Через пару дней после того, как их отец так похвалил меня, Директор попросил меня забежать к нему в контору. Когда я вошел, он сидел за столом. Он носил большие очки — хорошо, потому что я отвык от маленьких глаз.
— Ты был выдающимся, выдающимся учеником, — начал Директор.
— Спасибо, сэр.
— Никто не может требовать от человека большего, чем делал ты.
Он говорил эмоционально. Меня всегда поражало — как это нам удается так явно выражать свои чувства внешне — глаза туманятся, голос дрожит — и так плохо транслировать их при этом.

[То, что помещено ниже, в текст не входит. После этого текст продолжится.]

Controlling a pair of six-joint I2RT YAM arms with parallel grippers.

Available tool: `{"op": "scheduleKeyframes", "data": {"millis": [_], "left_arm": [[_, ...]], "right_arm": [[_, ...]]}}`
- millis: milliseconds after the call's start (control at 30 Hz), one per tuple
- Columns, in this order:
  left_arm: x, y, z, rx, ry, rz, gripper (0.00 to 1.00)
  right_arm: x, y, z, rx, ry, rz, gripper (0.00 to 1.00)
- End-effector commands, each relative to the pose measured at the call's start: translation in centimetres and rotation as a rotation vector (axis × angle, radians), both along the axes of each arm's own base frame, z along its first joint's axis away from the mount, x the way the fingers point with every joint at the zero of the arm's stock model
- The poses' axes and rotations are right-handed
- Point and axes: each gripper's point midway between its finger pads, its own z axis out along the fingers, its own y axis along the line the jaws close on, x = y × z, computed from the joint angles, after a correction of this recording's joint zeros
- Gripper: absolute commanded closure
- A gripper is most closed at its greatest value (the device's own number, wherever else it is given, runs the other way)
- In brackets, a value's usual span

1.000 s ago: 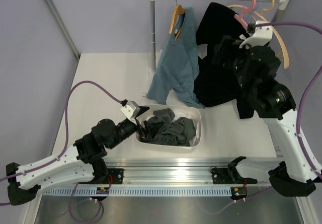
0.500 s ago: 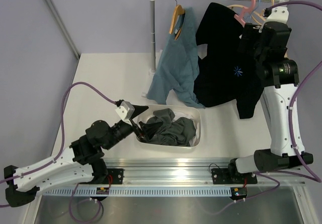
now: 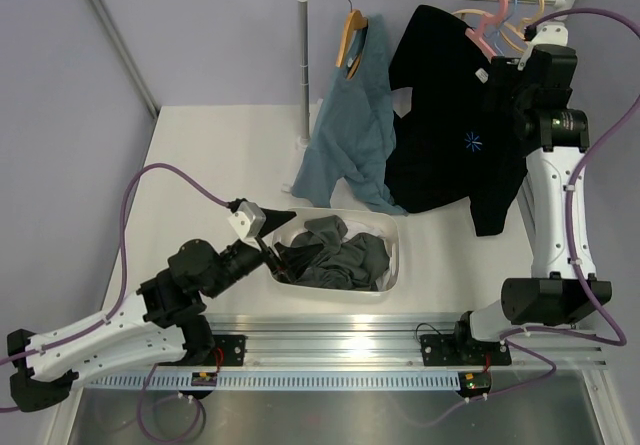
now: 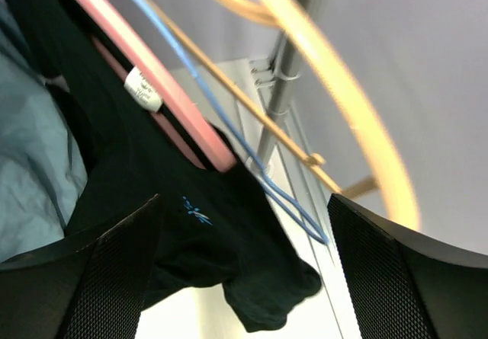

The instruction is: Remove the t-shirt from the hanger

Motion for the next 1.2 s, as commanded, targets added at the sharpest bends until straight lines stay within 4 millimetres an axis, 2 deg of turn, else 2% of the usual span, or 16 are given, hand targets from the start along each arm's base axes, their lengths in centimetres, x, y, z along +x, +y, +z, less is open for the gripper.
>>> {"op": "scheduleKeyframes", "data": {"millis": [0, 167, 367, 567, 700, 933, 1167], "left_arm": [[-0.6, -0.2, 1.5, -0.056, -0.025, -0.028, 0.01], [-0.4, -0.2, 1.4, -0.051, -0.022, -0.022, 0.01], [-0.4, -0.1, 1.4, -0.052, -0.020, -0.021, 0.01], [-0.4, -0.1, 1.4, -0.051, -0.019, -0.019, 0.01], [-0.4, -0.1, 1.3, -0.049, -0.019, -0.019, 0.01], [-0.3, -0.2, 1.3, -0.048, -0.018, -0.018, 0.01], [-0.4, -0.1, 1.4, -0.051, -0.019, -0.019, 0.01]], "right_arm": [[1.1, 0.8, -0.1, -0.022, -0.006, 0.075, 0.05], [1.0, 2.4, -0.5, -0.008, 0.007, 0.178, 0.07], [0.6, 2.6, -1.4, -0.029, 0.048, 0.208, 0.12], [-0.2, 3.3, -0.8, -0.016, 0.028, 0.236, 0.19], [-1.0, 3.7, -0.2, 0.004, 0.003, 0.244, 0.28], [-1.7, 4.0, 0.6, 0.022, -0.029, 0.249, 0.34], [-1.3, 5.0, -0.2, 0.060, -0.010, 0.294, 0.43]]}}
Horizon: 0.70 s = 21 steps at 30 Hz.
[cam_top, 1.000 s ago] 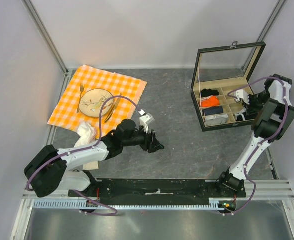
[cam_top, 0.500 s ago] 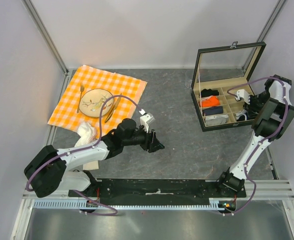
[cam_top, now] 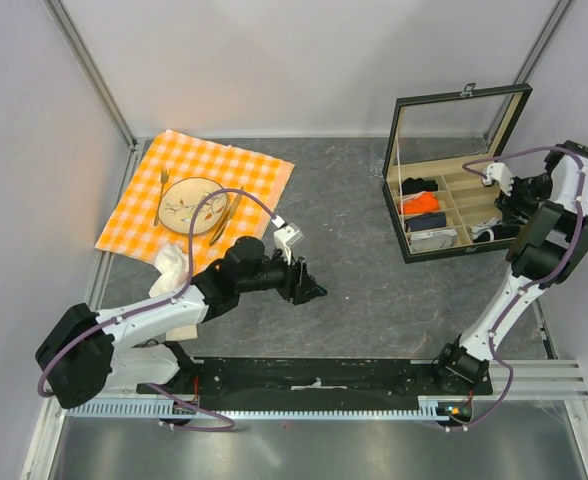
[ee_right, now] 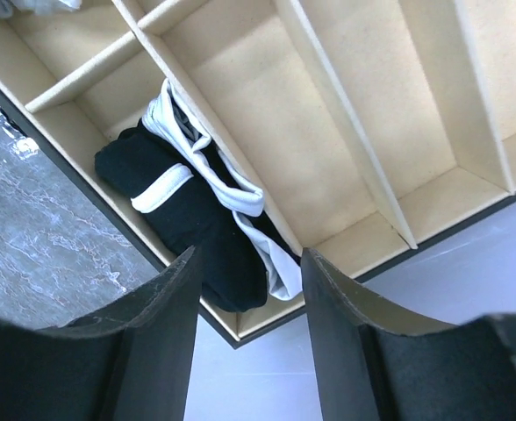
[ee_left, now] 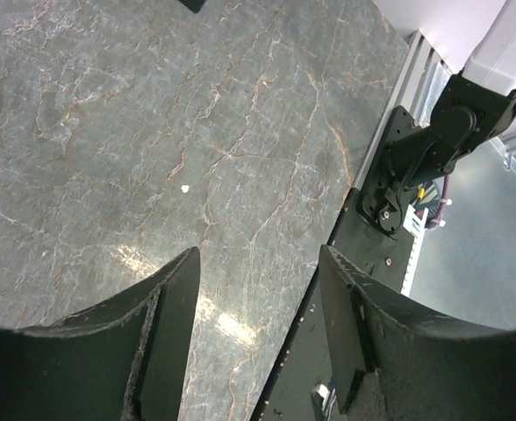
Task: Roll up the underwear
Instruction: Place the underwear in the storage box.
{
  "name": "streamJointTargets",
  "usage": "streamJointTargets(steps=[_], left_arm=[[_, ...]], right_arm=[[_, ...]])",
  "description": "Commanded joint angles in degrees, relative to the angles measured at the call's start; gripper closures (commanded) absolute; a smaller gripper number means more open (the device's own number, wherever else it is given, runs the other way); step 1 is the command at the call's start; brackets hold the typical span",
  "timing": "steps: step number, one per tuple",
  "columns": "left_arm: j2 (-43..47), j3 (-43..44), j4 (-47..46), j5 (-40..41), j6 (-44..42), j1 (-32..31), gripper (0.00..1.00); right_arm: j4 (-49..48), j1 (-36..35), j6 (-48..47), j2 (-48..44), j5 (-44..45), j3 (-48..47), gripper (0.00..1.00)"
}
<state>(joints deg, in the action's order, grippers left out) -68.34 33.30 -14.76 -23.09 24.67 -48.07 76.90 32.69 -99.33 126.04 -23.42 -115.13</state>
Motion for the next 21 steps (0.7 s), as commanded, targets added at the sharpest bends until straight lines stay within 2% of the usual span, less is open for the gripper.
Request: streamJointTargets(steps=[1,3,4,7,10,17,21], left_arm=[[3.03,2.21,1.84,-0.73,1.09,0.17,0.38],[3.82,2.21,2.63,-0.2,0.65,0.17,0.38],[3.91,2.21,2.81,-0.11,0.65,0.17,0.38],[4.26,2.03,3.07,-0.11,0.47,0.26,0.38],[4.7,1.95,3.42,-0.03,0.47,0.26,0.38],[7.68,3.61,8.42,3.31,-1.46,0.17,0.37],[11.99,7.12,16.67,8.49,-4.01,0.44,0.36]], right_arm=[[3.25,-0.08,0.98,-3.78,-3.39,-0.8,0.48],[3.17,-0.08,1.94,-2.65,-2.69,-0.45,0.56],[3.25,-0.08,2.29,-1.94,-2.16,-0.53,0.65],[2.99,-0.08,4.23,1.21,0.38,-0.44,0.82],[0.97,0.27,6.77,3.95,2.76,0.17,0.88],[-1.14,1.41,9.5,3.26,2.68,0.61,0.89],[0.26,1.24,10.91,-3.67,-1.44,-0.18,0.8]])
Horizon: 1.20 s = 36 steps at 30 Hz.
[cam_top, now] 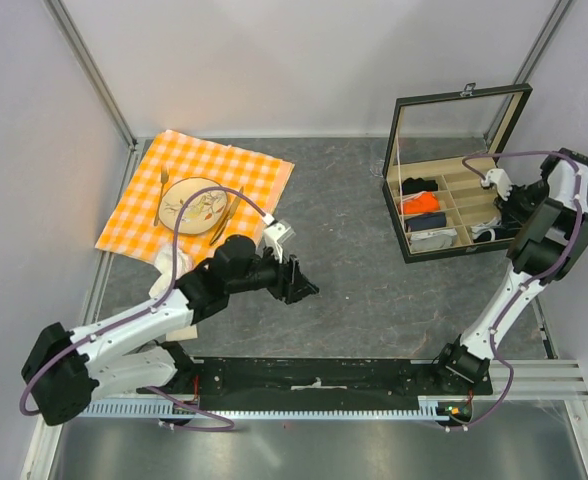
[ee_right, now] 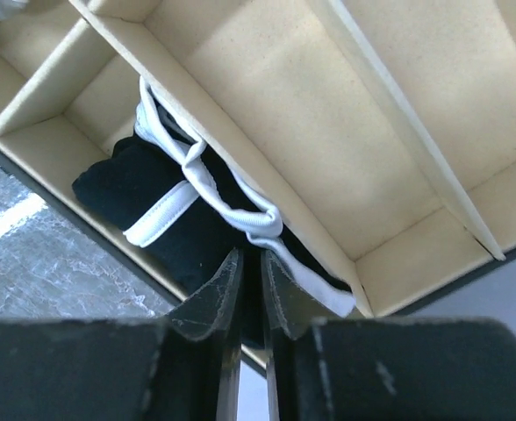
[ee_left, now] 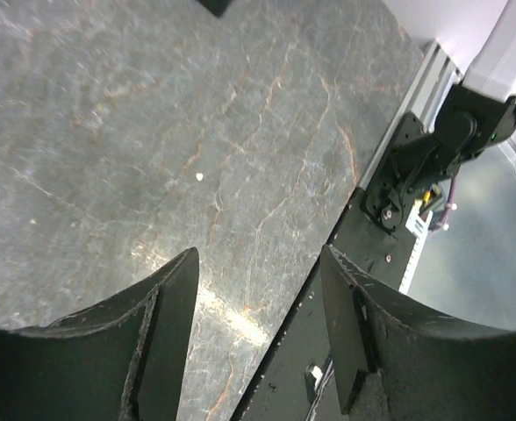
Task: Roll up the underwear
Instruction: Place the underwear in the storage box, then reset both arms
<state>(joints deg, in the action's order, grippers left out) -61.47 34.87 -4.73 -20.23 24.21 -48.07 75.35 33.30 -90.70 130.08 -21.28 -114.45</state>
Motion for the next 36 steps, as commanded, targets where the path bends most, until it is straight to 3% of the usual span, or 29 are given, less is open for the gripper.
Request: streamJointTargets(steps=[1,6,8,9,11,12,14,15,17,18,19,22,26,36], left_arm=[[6.09,7.47,10.58,7.64,-4.25,0.52,0.35],[14.78,14.86,23.69,15.47,-3.73,0.96,0.23],[17.08,19.08,30.26,18.72,-3.03,1.05,0.16],[18.39,20.31,32.22,19.43,-2.85,1.05,0.14],[21.82,24.09,36.44,22.14,-2.85,0.96,0.12],[22.88,26.54,40.55,22.86,-2.94,1.05,0.12],[26.22,28.66,44.0,25.93,-3.72,1.05,0.11],[27.27,30.41,47.33,26.9,-3.9,1.05,0.1],[30.61,31.74,49.46,30.33,-4.34,1.05,0.07],[31.67,32.71,50.77,30.77,-4.52,0.97,0.07],[32.55,32.98,51.4,31.47,-4.78,0.96,0.06],[34.4,33.77,53.06,31.74,-5.13,1.05,0.06],[35.72,32.81,53.6,31.57,-5.05,1.05,0.06],[37.04,30.87,54.3,31.3,-4.87,0.97,0.06]], right_arm=[[2.6,0.54,2.36,-9.04,-5.51,-1.29,0.77],[6.56,-1.13,7.54,-20.44,-10.35,-0.43,0.65],[8.14,-1.13,9.82,-24.77,-16.82,3.51,0.56],[8.14,-1.13,10.88,-29.92,-19.74,5.54,0.45],[7.8,-0.96,12.9,-35.31,-24.66,11.76,0.35],[7.44,-0.96,17.0,-40.38,-30.43,13.62,0.25],[4.91,-0.87,23.51,-44.81,-36.17,17.67,0.15],[3.59,-0.87,30.51,-48.66,-41.34,18.9,0.02],[-5.76,-0.87,42.91,-53.93,-45.68,22.68,0.02],[-10.7,-0.87,58.81,-55.71,-47.43,23.91,0.02],[-23.19,-0.87,67.41,-57.47,-47.02,27.23,0.02],[-39.27,-0.87,86.43,-64.94,-40.45,31.91,0.02],[-45.9,-0.87,93.94,-73.28,-32.09,34.73,0.02],[-43.1,-0.87,98.08,-78.23,-23.55,37.37,0.02]])
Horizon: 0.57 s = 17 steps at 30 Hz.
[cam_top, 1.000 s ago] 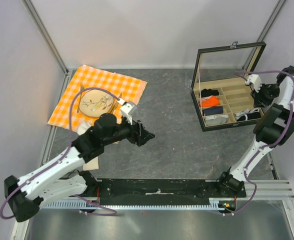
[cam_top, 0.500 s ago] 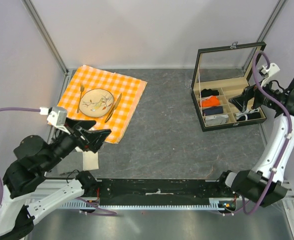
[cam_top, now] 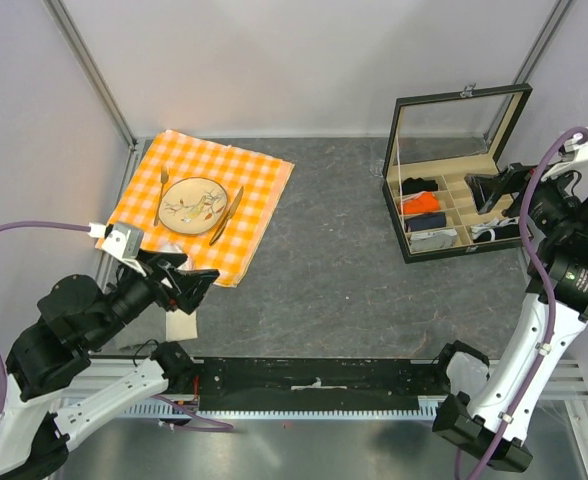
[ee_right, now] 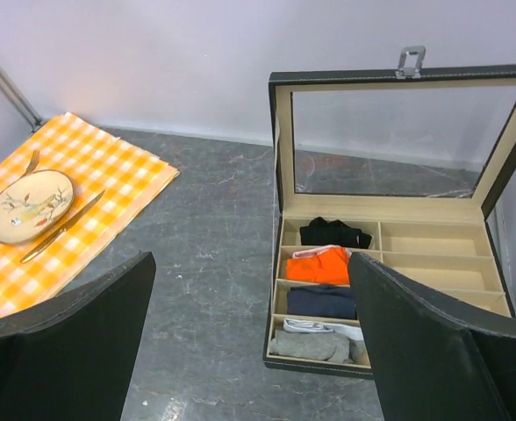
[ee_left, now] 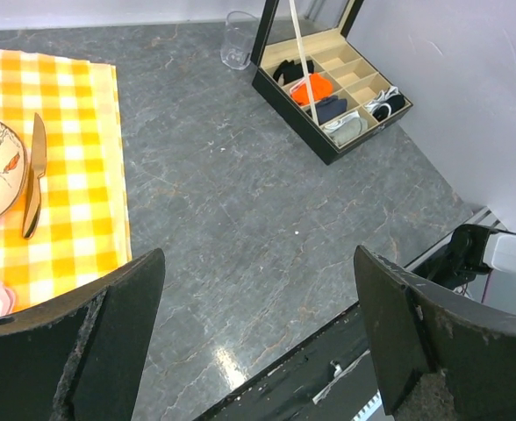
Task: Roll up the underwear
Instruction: Reset both arms
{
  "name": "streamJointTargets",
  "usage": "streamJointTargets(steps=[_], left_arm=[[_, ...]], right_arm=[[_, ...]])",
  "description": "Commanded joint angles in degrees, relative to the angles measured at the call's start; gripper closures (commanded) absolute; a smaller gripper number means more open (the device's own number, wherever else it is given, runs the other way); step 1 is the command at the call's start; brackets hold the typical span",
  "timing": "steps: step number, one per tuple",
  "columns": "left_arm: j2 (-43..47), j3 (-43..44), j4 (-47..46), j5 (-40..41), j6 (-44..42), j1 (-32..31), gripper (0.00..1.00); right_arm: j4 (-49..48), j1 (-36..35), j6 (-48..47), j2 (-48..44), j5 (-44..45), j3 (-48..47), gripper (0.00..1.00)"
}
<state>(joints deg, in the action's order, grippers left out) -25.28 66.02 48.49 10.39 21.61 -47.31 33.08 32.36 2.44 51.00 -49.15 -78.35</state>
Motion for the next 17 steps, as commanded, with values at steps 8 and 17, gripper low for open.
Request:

Директор начал протирать очки.
— Нас посетил представитель очень, очень выдающегося клиента. Очень, очень важная особа в этом мире. У нас никогда не было возможности обслуживать кого-то в этом роде. Однако теперь, я полагаю, мы готовы к этому испытанию. Полагаю, ты готов к работе поводыря. Полагаю, ты здесь — единственный, кто может обслуживать такого клиента. — Он положил руки мне на плечи и пристально взглянул в глаза. — Что ты скажешь?